(TASK DESCRIPTION): Count each line below that has the word "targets" in it, and give only the total.

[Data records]
▶
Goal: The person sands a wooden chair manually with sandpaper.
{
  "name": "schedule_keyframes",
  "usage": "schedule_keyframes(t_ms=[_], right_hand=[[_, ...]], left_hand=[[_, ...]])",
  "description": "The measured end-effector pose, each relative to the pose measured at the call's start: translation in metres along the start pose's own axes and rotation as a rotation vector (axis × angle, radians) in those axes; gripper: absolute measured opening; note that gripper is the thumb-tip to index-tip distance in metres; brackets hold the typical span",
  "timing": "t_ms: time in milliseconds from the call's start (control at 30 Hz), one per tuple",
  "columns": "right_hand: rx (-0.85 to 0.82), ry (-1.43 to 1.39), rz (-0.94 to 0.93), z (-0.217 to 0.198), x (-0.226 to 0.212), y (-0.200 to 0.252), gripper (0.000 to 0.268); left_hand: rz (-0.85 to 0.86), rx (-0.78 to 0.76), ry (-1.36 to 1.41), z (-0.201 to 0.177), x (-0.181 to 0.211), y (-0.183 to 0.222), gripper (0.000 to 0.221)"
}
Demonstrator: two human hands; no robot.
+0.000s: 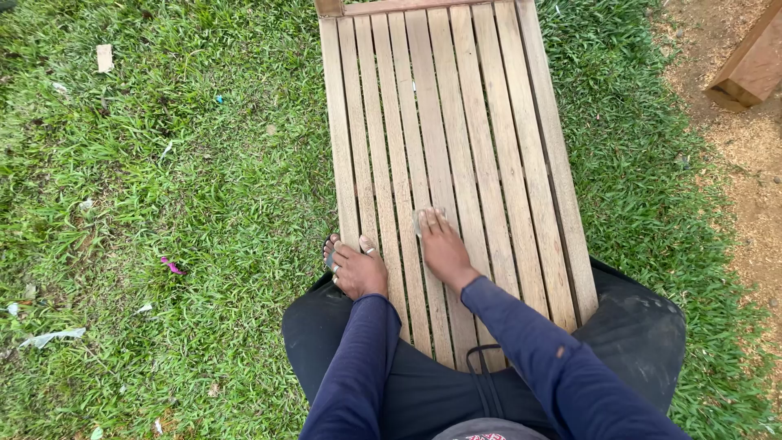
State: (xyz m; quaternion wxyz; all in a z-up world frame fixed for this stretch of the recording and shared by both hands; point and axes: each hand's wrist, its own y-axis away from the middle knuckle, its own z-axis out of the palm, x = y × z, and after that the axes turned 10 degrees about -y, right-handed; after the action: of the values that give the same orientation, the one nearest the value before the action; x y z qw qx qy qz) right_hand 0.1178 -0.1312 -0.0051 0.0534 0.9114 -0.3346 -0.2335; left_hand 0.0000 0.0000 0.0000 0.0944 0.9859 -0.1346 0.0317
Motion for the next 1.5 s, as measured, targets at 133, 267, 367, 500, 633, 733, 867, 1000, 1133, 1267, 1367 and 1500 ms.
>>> schedule_keyframes(t_ms=[133,267,367,500,633,733,867,1000,1133,1267,1367,1500], right_hand=[[0.079,-0.003,-0.003,-0.025,0.0,-0.06,0.055],[0.067,0.076,0.001,-0.012,-0.002,-0.033,0.055],[-0.003,0.202,-0.05,0.012,-0.007,0.031,0.06],[-0.119,0.208,-0.078,0.038,-0.001,0.074,0.063],[0.022,0.169,-0.076,0.024,0.012,-0.005,0.058],[0.149,0.068,-0.082,-0.012,0.012,-0.067,0.053],[0.095,0.025,-0.024,-0.026,0.004,-0.072,0.052],[0.015,0.054,-0.024,0.004,-0.006,0.02,0.066],[-0.059,0.077,-0.021,0.038,-0.006,0.083,0.073],[-0.029,0.041,-0.044,0.021,-0.005,0.035,0.063],[0.038,-0.009,-0.033,-0.006,-0.003,-0.042,0.059],[-0.033,-0.023,0.062,-0.038,-0.015,-0.087,0.055]], left_hand=[[-0.015,0.01,0.006,0.001,0.002,-0.002,0.069],[-0.013,0.016,0.013,0.001,0.003,-0.004,0.07],[-0.008,0.028,0.006,0.008,-0.001,-0.002,0.071],[-0.008,0.035,-0.014,0.01,0.0,-0.004,0.071],[-0.015,-0.005,-0.045,0.008,0.001,-0.004,0.07],[-0.022,0.02,-0.041,0.008,0.002,-0.003,0.07],[-0.009,0.06,-0.018,0.004,0.001,-0.003,0.071],[-0.01,0.0,-0.002,-0.004,0.003,0.0,0.07],[-0.009,-0.009,-0.006,-0.002,0.002,-0.001,0.07],[-0.004,0.006,-0.017,0.001,0.001,-0.001,0.07],[-0.007,0.026,-0.018,0.001,0.003,-0.001,0.069],[-0.005,0.051,0.004,-0.001,0.002,-0.002,0.069]])
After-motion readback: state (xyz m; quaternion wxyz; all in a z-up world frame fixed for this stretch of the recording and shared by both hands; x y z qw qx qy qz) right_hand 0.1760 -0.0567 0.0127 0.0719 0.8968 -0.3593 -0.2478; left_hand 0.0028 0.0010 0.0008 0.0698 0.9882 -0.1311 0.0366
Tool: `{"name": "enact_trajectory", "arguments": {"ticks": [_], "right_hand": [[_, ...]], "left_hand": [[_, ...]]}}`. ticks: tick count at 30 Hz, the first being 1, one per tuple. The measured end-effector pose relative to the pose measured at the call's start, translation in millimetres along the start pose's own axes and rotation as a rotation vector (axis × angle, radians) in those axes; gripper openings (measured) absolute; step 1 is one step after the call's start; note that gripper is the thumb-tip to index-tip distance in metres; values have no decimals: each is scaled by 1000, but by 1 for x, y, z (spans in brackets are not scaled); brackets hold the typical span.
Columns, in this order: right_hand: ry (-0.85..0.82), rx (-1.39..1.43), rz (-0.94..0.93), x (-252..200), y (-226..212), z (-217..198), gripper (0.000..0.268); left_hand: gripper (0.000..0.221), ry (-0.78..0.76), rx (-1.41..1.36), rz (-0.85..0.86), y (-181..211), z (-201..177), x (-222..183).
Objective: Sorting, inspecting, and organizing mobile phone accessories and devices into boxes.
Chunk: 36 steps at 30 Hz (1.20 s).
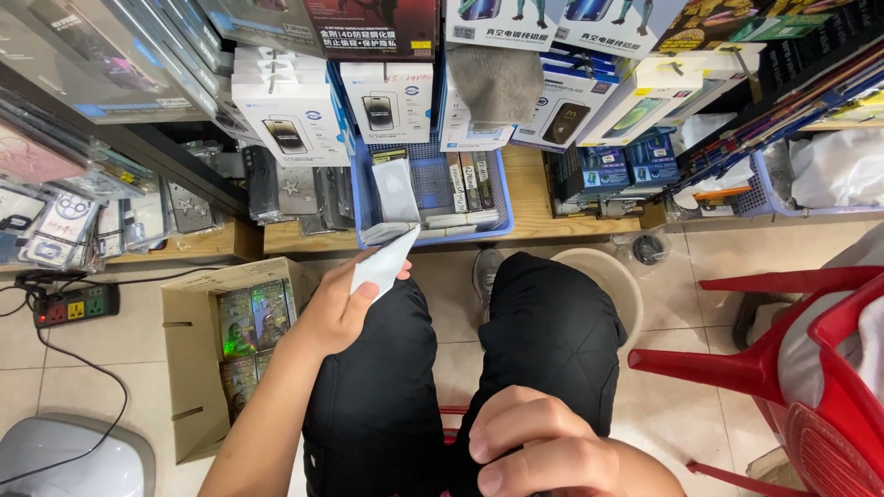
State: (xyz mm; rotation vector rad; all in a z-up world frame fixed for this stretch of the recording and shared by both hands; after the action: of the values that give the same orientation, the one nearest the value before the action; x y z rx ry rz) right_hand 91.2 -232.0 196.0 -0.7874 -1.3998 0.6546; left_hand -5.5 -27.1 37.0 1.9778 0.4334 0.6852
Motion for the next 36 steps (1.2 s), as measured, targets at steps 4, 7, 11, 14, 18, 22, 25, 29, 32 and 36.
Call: {"name": "enact_trajectory", "arguments": {"ticks": [4,7,11,14,18,22,25,29,32,36], "right_hand": [[171,-38,-127,-12,8,-5,42],[245,-207,-346,-37,12,-23,13],[493,-427,-178,-116,55,-85,17],[808,-673,67,-196,97,-155,13],[1046,-1148,785,-233,148,-239,23],[925,-1263,976,-183,230,-327,27],[734,-1624,812,-154,299,-400,36],[641,-1884,898,-160,395,-478,55],[716,-1977,978,-169,425,-501,52],[635,-1793,1270,-180,448,-528,58]], "left_hand": [[48,16,19,-58,-5,3,0],[64,73,-92,-201,-8,0,8],[84,278,-596,-409,-22,-11,14],[82,301,-856,-407,-25,-10,32],[87,305,-788,-410,7,0,75],[76,379,-840,-500,4,20,97],[85,191,-821,-373,3,36,110],[95,148,-965,-451,-22,45,110],[95,141,-1045,-485,-25,45,113],[96,24,-1175,-495,-27,51,115]]}}
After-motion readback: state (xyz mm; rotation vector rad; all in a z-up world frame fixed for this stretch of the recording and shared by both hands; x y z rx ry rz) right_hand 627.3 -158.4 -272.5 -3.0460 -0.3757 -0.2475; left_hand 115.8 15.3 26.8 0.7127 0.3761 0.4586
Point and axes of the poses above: each hand's wrist, its own x-axis towards the middle knuckle, its own z-axis out of the palm, y = z × x, the point moved 8 cm from there along x, towards the middle knuckle, and after that the axes turned 9 degrees about y, right-handed, at the moved point
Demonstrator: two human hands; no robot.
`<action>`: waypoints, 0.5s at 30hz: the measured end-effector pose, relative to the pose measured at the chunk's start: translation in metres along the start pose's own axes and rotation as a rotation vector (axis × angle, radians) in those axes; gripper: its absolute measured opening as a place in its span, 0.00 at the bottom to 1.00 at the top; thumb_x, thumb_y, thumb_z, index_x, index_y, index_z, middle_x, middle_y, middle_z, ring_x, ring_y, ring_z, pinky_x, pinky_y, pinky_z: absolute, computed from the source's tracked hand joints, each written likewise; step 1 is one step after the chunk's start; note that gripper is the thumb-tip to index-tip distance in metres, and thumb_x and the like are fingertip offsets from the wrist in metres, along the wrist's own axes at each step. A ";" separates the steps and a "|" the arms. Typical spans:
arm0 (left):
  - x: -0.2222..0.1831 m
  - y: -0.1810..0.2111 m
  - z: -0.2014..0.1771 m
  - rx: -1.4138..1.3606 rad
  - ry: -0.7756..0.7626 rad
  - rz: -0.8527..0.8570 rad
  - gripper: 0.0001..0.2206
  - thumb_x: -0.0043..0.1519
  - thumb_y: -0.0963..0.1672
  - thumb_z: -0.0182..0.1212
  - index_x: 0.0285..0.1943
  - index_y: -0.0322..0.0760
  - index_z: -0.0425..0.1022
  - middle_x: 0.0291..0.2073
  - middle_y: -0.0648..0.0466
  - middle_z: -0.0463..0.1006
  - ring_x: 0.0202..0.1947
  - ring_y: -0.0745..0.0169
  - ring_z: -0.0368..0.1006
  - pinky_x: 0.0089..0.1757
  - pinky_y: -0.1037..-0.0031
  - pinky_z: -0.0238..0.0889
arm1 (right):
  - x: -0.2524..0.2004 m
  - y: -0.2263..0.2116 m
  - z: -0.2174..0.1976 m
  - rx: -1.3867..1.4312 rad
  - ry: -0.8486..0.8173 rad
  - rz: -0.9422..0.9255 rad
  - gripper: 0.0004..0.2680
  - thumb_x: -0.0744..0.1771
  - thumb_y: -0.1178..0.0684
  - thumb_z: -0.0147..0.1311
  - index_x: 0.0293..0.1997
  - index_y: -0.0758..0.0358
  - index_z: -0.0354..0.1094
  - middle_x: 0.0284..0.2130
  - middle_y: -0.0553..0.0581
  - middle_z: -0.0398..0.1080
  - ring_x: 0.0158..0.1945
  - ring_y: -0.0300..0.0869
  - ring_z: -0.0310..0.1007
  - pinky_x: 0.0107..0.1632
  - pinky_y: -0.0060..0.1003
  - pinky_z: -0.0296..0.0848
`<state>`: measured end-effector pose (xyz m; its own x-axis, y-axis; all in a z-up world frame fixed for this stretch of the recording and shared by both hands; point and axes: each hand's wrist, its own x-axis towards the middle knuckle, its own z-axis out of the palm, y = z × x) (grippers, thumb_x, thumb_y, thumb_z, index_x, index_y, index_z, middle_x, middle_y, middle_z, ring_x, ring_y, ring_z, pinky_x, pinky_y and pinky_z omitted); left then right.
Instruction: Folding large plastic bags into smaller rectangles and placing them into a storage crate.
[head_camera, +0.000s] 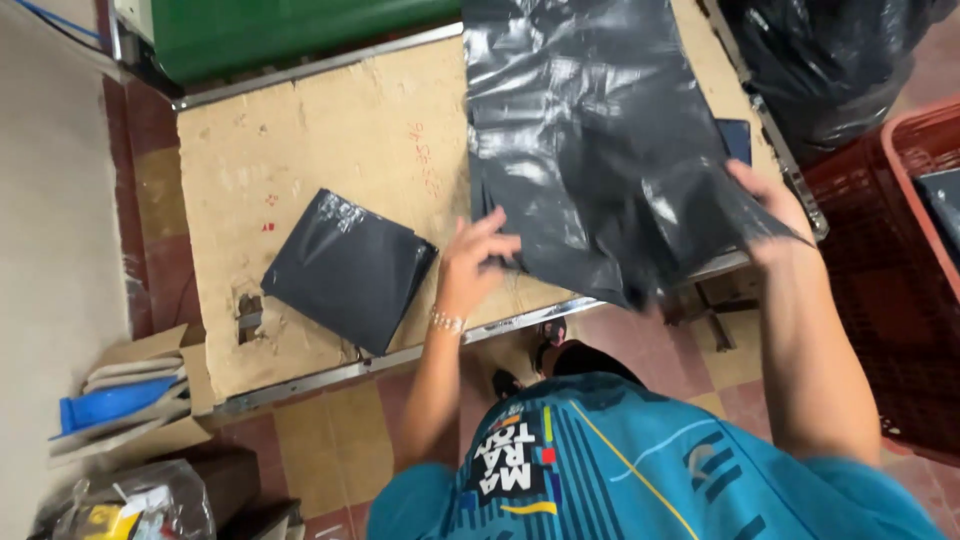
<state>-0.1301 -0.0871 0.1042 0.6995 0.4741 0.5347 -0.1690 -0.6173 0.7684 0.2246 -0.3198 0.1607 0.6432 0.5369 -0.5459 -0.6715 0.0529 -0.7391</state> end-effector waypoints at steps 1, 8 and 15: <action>-0.001 0.032 -0.013 0.001 0.002 0.010 0.18 0.47 0.31 0.57 0.40 0.45 0.77 0.51 0.52 0.81 0.65 0.46 0.68 0.66 0.30 0.37 | -0.009 0.001 -0.030 0.002 -0.005 -0.009 0.06 0.65 0.53 0.61 0.41 0.62 0.74 0.32 0.52 0.78 0.33 0.36 0.80 0.40 0.26 0.83; 0.015 0.183 -0.065 -0.261 -0.175 0.393 0.14 0.71 0.46 0.46 0.35 0.36 0.72 0.36 0.50 0.83 0.36 0.57 0.84 0.34 0.71 0.71 | -0.113 -0.035 -0.149 -0.033 -0.544 -0.189 0.19 0.65 0.52 0.58 0.60 0.71 0.61 0.44 0.66 0.74 0.39 0.47 0.80 0.43 0.33 0.76; 0.063 0.080 -0.059 -0.064 -0.020 0.090 0.10 0.54 0.43 0.73 0.41 0.47 0.78 0.38 0.60 0.83 0.40 0.64 0.83 0.44 0.77 0.76 | -0.043 -0.076 -0.032 -1.006 -0.102 -0.462 0.06 0.63 0.62 0.50 0.39 0.67 0.74 0.36 0.60 0.75 0.39 0.47 0.74 0.47 0.36 0.70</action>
<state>-0.1409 -0.0693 0.2198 0.6934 0.4052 0.5958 -0.2750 -0.6153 0.7387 0.2598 -0.3732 0.2277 0.6901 0.7111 -0.1345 0.2595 -0.4165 -0.8713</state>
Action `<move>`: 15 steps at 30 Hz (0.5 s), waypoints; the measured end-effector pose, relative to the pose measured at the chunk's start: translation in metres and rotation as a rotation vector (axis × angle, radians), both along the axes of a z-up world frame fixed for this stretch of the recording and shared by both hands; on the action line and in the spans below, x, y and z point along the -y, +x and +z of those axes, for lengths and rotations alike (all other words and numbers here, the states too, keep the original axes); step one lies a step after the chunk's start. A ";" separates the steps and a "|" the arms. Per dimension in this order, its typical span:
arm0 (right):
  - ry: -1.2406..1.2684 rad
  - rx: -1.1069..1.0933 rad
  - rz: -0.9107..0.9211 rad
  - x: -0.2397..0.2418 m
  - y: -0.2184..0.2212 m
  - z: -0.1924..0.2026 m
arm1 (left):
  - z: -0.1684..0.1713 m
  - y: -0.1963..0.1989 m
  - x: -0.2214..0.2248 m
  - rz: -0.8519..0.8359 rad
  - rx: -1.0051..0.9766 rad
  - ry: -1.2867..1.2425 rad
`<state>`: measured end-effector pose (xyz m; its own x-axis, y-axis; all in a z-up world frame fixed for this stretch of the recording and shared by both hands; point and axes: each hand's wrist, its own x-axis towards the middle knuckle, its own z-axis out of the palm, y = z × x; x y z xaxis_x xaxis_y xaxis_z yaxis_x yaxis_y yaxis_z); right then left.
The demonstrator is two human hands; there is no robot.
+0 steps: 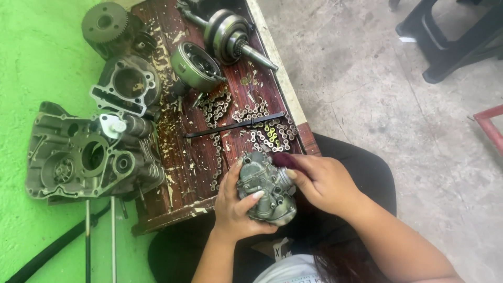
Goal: Cleaning and inspecting a motorcycle carburetor using a cloth
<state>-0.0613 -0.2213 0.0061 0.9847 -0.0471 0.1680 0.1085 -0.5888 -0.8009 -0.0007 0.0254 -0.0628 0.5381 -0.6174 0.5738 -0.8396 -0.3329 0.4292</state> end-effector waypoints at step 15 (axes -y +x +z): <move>0.417 0.221 -0.111 0.020 -0.026 -0.056 | 0.013 -0.001 0.008 0.036 -0.021 -0.041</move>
<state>-0.0875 -0.2415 -0.0501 0.9126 -0.2582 0.3169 0.2572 -0.2397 -0.9361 -0.0018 0.0169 -0.0501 0.5717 -0.5739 0.5864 -0.8181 -0.3441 0.4608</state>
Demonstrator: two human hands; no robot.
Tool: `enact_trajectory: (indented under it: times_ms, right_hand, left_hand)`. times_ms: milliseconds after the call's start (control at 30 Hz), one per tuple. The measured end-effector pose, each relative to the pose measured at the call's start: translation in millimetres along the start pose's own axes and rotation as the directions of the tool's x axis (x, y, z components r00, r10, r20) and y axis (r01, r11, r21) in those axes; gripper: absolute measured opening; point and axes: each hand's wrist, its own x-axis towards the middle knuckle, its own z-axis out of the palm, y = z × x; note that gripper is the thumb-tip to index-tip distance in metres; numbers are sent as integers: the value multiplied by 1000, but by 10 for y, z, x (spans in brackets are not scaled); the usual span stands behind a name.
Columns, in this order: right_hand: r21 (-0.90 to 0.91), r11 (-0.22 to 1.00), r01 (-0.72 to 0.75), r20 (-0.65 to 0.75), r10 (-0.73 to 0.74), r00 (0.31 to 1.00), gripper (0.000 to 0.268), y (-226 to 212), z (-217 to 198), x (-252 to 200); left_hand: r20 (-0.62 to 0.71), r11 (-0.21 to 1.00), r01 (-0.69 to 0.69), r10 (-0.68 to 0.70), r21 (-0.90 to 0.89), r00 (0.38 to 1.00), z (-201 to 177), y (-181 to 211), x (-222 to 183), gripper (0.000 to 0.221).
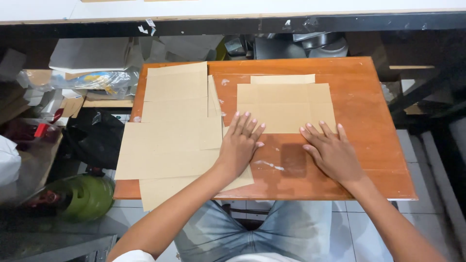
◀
(ANSWER): 2